Como me disse João Carvalho, “Coura é amor” e melhorar, ano após ano, o festival é o fito da Ritmos, empresa courense que organiza o evento… e não só.

“Gostamos de ver as pessoas felizes”, sublinha, lembrando que toda a vila se envolve e acarinha o festival, tal como o público do festival tem um carinho especial pelas gentes de Paredes de Coura.

É por tudo isto que há quem lhe chame Couraíso.

Mundo de Músicas (MM): Quando é que o festival Paredes de Coura saltou dos distritais para os nacionais e destes às provas internacionais, se me permites a metáfora?

João Carvalho (JC): Digamos que em 1997 sentimos que a coisa tinha dimensão nacional. Já em 1999, e aproveitando a metáfora, com a grande enchente que nos surpreendeu a todos no ano dos Lamb, Sneaker Pimps e Guano Apes, sentimos que ficámos ali nos três primeiros do campeonato nacional. Não quero ter a arrogância de dizer que nesse ano ganhámos o campeonato nacional, mas também não havia muitos mais festivais. Foi quando sentimos que, realmente, o festival já era maior do que nós todos, tal como agora, porque isto foi uma coisa que começou na brincadeira, que é feita num sítio inusitado e que tem dimensão nacional e internacional, Paredes de Coura é uma terra pacata e pequenina. E quando senti que entrámos nas competições internacionais foi em 2005 com aquela super edição com Nick Cave, Pixies, The National, Arcade Fire e tantos outros nomes que fizeram essa edição histórica que não vale a pena estar a nomeá-los a todos. E esse ano foi importante por várias razões. Afirmou o festival a nível internacional e deu sequência ao festival que tremeu um ano antes, em 2004, quando a chuva, segundo os jornais da época, caiu no mês de Agosto em Portugal como já não acontecia há 99 anos. Choveu tanto em 2004 que o festival tremeu. Estamos a falar de uma edição em que o palco secundário até tinha os «secundários» LCD Soundsystem e que acabaram a tocar no palco principal. Choveu tanto, o prejuízo foi tão grande que a estrutura do festival abanou e esteve tudo em causa. Por isso, a edição de 2005 foi muito importante na consolidação do projecto que a partir daí não parou mais de crescer. E esse super cartaz foi feito sem qualquer patrocinador e não deu lucro, nem sequer para abater o prejuízo do ano anterior. Mas foi importante ao trazer dimensão ao festival. Depois as coisas começaram a correr bem. Hoje em dia este é um festival que faz parte dos melhores festivais internacionais, o que nos orgulha muito.
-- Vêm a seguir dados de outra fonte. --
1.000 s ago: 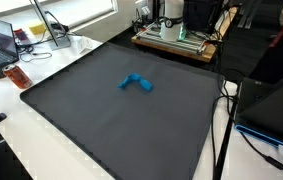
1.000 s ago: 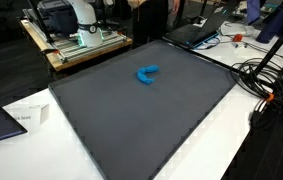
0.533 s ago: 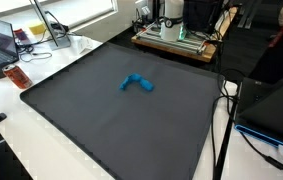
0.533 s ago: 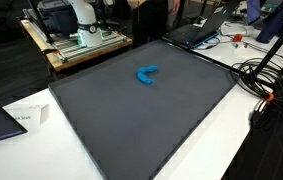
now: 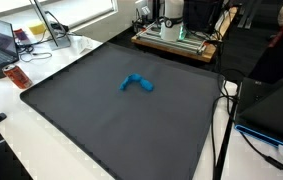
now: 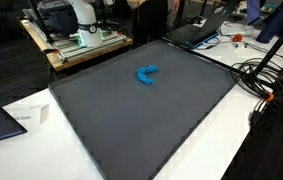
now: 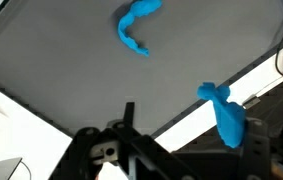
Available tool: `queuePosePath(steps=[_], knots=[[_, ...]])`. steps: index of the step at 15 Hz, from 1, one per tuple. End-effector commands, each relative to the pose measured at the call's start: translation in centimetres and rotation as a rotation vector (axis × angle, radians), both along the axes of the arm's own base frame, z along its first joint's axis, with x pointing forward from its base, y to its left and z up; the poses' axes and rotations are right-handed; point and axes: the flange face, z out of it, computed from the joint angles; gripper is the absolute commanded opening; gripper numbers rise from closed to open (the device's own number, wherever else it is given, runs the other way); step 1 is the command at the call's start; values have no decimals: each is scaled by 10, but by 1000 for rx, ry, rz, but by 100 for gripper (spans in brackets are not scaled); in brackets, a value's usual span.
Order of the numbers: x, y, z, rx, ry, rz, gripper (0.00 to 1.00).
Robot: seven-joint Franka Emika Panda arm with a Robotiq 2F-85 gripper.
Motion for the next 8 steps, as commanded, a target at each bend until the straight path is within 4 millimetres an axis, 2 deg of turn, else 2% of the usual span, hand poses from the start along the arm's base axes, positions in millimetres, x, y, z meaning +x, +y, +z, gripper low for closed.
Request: queuePosePath(steps=[1, 8], knots=[[-11, -5, 15, 92, -26, 15, 100], [-37, -58, 33, 373, -127, 35, 100]])
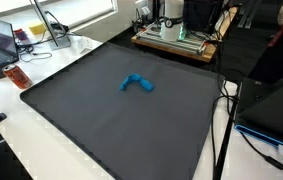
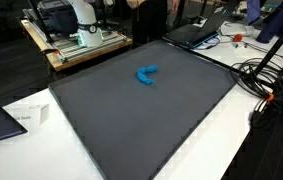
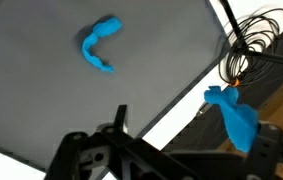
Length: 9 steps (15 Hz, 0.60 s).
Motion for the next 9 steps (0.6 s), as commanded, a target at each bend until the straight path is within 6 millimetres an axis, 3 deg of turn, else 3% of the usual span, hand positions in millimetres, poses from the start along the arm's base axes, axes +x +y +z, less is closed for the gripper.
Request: queuePosePath(steps=[1, 4, 9], knots=[[-21, -22, 6, 142, -73, 9, 100], [-21, -29, 0, 250, -104, 28, 100], [-9, -16, -20, 304, -87, 16, 100]])
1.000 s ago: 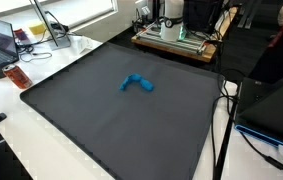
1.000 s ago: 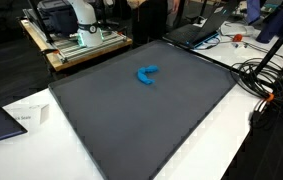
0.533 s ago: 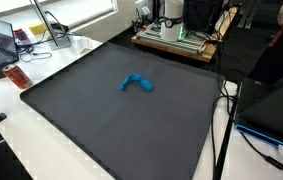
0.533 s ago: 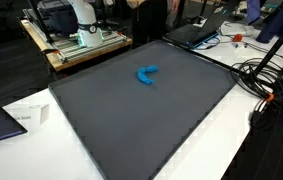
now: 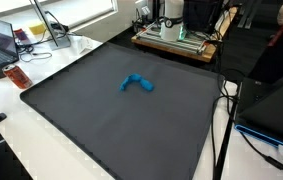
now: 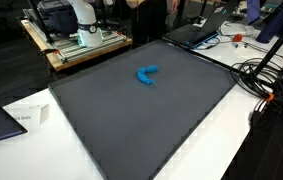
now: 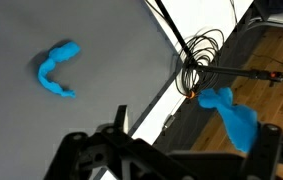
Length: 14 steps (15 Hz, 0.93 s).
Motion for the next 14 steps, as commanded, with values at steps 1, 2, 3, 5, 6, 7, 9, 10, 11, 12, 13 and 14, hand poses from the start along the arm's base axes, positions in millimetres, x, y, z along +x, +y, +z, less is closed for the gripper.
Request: queuePosePath(steps=[1, 2, 3, 5, 6, 7, 9, 10, 11, 12, 13, 14], knots=[[5, 10, -13, 46, -14, -16, 100], [8, 11, -16, 40, -7, -32, 100], [14, 12, -24, 33, 0, -34, 100], [25, 9, -43, 43, 15, -40, 100], [30, 4, -54, 51, 16, -39, 100], [35, -1, -63, 64, 17, -40, 100], [45, -11, -83, 99, 39, -45, 100], [48, -16, -92, 117, 45, -40, 100], [51, -20, -101, 123, 58, -44, 100], [54, -24, -109, 131, 65, -42, 100], [55, -27, -116, 137, 72, -44, 100], [57, -30, -121, 140, 78, -46, 100]])
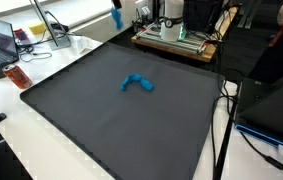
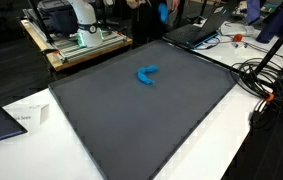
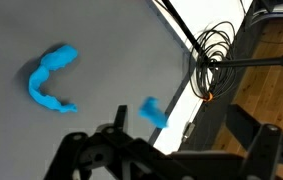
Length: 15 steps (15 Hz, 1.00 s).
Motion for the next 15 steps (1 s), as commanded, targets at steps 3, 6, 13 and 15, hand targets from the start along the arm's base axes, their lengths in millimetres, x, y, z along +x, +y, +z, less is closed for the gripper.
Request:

(MM): Essa questão do patrocinador foi durante muito tempo uma dificuldade recorrente que tiveram que enfrentar e contornar? Era pelo festival ser em Paredes de Coura?

(JC): Não tenho dúvida disso. Hoje ganhámos o respeito de toda a gente, pelo que ser em Paredes de Coura é sinónimo de qualidade, mas na altura não era. Este é um País cheio de virtudes, mas também cheio de defeitos, que são normais num País que vive focado nos grandes centros e, principalmente, em Lisboa. Sendo este um festival que se faz em Agosto, as marcas achavam que tudo o que era fora dos grandes centros não dava projecção. Hoje, obviamente e finalmente, não temos dificuldade em arranjar patrocinadores. Aliás, já nos damos ao luxo de rejeitar patrocínios. Temos finalmente um main sponsor, há cinco anos, que é sólido, que tem tudo a ver com a marca e que entrou em Paredes de Coura e soube respeitar os princípios e até melhorá-los. Hoje temos um festival mais bonito e isso também se deve à Vodafone e ao aumento de orçamento que temos disponível. Hoje esse problema não se põe, temos o respeito de toda a gente, mas dantes não era assim. Tivemos que batalhar muito, ganhar o respeito de toda a gente e hoje temos orgulho naquilo que construímos, mas custou muito.

 

(MM): Como olhas para as três primeiras edições só com bandas nacionais, grátis, o que hoje é algo impensável, e que foram o princípio de tudo, em que suponho a vossa vontade de fazer algo foi mais forte? Qual a nostalgia que tens dessas três primeiras edições?

(JC): Sinto a nostalgia do início disto tudo. Nós éramos um grupo de amigos e o festival uniu-nos ainda mais, pois ainda hoje somos todos amigos. Não é fácil, passados 25 anos e com tanta coisa para fazer e com tantas ideias por vezes divergentes, mantermos a amizade, mas a verdade é que ainda hoje nos mantemos.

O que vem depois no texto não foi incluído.